Tim: Is the yard primarily sail or power?

Jaime: It’s 60 to 70-percent powerboats now. Over the last five years, we’ve taken over the local fleet of IOD boats – after another yard closed – that race out of Northeast Harbor. Eighteen boats are active, and we take care of 14 or 15 of these classic wooden boats here, with a special storage building for them. We probably have a total of 40 wooden boats we care for, so we’re not just a fiberglass yard. Wooden boats are a big part of our service component.

Lyndsy: The wooden boats require their own maintenance plan each year.

Jaime: A specialized crew helps work on them. When the other yard [where the IODs used to be maintained] closed, we were able to get many of its skilled employees – some with 30-years of experience – to come here to continue that special maintenance plan. Just tons of institutional knowledge that’s invaluable. We’re trying to share that knowledge with our younger guys.

Tim: What designs or changes in customer tastes and patterns will impact future boating?

Jaime: One design we are working on is a planing hull with outboard power – a first for us. Our boats have traditionally been inboard gas- or diesel-powered. That’s a shift for us. Foiling hulls are definitely on the horizon.

Lyndsy: Engine missions will be a concern and create changes. We’ve noticed that boat speeds have increased, that boaters want to cruise faster. People’s schedules today don’t permit weeklong trips. They are doing more day trips, trying to accomplish more in a shorter time period.

Jaime: People used to cruise for a week or the whole weekend. Now, younger boatowners have a day or only a few hours to get out there. They want to go Point A to Point B quickly.

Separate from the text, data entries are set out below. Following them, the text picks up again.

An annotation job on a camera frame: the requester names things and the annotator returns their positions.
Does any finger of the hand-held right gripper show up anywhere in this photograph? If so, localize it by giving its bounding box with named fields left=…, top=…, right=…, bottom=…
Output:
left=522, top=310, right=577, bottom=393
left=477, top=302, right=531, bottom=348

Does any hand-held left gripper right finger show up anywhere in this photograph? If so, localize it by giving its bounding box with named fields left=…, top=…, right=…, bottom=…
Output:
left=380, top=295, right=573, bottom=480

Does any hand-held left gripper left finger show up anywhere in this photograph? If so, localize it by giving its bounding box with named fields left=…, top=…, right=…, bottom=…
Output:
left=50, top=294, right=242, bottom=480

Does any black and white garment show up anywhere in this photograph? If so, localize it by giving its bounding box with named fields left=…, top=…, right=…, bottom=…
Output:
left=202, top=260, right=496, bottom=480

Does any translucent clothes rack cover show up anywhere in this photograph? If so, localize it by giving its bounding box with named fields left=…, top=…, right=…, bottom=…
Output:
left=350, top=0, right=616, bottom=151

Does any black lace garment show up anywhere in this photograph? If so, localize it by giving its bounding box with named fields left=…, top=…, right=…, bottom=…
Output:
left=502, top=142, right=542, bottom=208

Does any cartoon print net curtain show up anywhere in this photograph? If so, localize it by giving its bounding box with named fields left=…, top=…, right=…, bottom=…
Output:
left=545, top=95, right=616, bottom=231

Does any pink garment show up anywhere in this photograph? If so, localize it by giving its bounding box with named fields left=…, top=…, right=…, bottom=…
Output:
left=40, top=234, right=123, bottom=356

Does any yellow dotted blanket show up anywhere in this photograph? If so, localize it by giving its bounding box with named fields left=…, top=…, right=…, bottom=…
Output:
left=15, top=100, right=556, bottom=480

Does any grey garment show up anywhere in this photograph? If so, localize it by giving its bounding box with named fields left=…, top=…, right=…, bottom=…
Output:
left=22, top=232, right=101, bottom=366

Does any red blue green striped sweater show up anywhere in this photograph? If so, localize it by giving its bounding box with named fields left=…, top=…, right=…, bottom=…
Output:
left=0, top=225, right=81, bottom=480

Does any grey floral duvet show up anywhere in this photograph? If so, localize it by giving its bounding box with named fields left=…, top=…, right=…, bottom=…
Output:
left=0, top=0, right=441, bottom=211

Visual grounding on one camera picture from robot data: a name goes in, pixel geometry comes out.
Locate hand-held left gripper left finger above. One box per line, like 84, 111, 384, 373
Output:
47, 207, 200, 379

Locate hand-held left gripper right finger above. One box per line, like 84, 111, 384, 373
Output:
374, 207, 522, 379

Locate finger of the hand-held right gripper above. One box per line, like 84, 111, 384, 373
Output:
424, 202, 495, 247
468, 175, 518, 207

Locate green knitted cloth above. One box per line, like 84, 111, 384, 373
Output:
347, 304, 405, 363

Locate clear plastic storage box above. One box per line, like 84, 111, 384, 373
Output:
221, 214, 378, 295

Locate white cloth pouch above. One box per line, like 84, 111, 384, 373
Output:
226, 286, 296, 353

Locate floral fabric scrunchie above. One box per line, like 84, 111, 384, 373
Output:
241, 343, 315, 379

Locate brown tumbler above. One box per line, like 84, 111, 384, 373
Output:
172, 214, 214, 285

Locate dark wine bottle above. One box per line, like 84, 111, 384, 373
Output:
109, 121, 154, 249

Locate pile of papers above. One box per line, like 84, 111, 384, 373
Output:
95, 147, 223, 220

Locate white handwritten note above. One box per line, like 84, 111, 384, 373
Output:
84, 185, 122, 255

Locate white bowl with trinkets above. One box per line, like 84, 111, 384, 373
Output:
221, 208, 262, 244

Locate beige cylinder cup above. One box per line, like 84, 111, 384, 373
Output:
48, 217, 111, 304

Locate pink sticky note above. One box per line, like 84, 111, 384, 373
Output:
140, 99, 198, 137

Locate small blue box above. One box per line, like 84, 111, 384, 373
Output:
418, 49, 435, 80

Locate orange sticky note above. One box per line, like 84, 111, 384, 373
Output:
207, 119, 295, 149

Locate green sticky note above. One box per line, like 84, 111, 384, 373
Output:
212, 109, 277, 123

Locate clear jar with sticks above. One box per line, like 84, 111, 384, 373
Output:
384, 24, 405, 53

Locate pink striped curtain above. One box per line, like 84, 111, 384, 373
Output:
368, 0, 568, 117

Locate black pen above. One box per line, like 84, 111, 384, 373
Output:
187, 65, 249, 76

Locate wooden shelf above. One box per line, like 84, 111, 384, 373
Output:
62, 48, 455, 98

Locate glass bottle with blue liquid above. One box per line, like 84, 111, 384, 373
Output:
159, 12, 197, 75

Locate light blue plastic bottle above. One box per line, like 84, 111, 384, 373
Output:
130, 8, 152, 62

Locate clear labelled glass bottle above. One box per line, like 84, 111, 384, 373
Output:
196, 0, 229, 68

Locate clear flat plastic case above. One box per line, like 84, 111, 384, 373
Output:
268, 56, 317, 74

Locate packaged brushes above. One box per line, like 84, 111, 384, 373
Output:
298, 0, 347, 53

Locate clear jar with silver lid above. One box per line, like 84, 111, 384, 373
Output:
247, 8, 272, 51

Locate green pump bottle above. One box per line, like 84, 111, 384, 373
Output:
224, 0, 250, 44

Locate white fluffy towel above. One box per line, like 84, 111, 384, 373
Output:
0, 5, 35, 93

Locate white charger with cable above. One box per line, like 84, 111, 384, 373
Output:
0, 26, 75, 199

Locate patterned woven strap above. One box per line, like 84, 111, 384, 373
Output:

Lyndsy: A lot of them aren’t able to devote as much time during their visits to the island as they used to. We’ve noticed that these customers want a less-maintenance-intensive boat – less wood, less paintwork. Their return on investment has to be more productive on the water. That’s a shift. I like my 15- to 16-knot cruise in a Stanley that allows me to enjoy my surroundings. But many boaters nowadays want to leave here and go to Camden or Rockland for lunch in an hour. That’s a different experience.

Tim: Jock has created a wonderful resource, including building boats again. Will custom construction become more popular – even necessary?

Jaime: Good question. In certain niches, it will always be necessary. But the production-boat lines are expanding in capability.

Lyndsy: We have found with the brokerage side that the older Stanley’s are holding their values. Some customers may not want to wait a year or two for a new boat but will take a Stanley or other Downeast boat and modify it to their tastes over a six-month period.

Tim: What will the next 50 years bring for Williams Boat Company?

Jaime: Our family-owned yard is important to not only Jock, but to our customers. It is important to Jock to be a solid employer here on the island. He takes that very seriously. And we need to continue to do our part to make it a place where people still entrust us with their boats, but also makes us an attractive employer. The ground work is there – we only need to adjust to the times.

Lyndsy: The same core values go a long way. It’s how we started. Jock’s culture is our success. His faith in us is so important. Jock may not be physically here every day, but his presence exists everywhere.

Tim Plouff and his wife, Kathryn, the navigator, live lakeside in Otis, Maine, 30 minutes from Acadia, where they trailer-boat up and down the Maine coast with their 2000 Sea Ray 21-foot express cruiser Tegoak.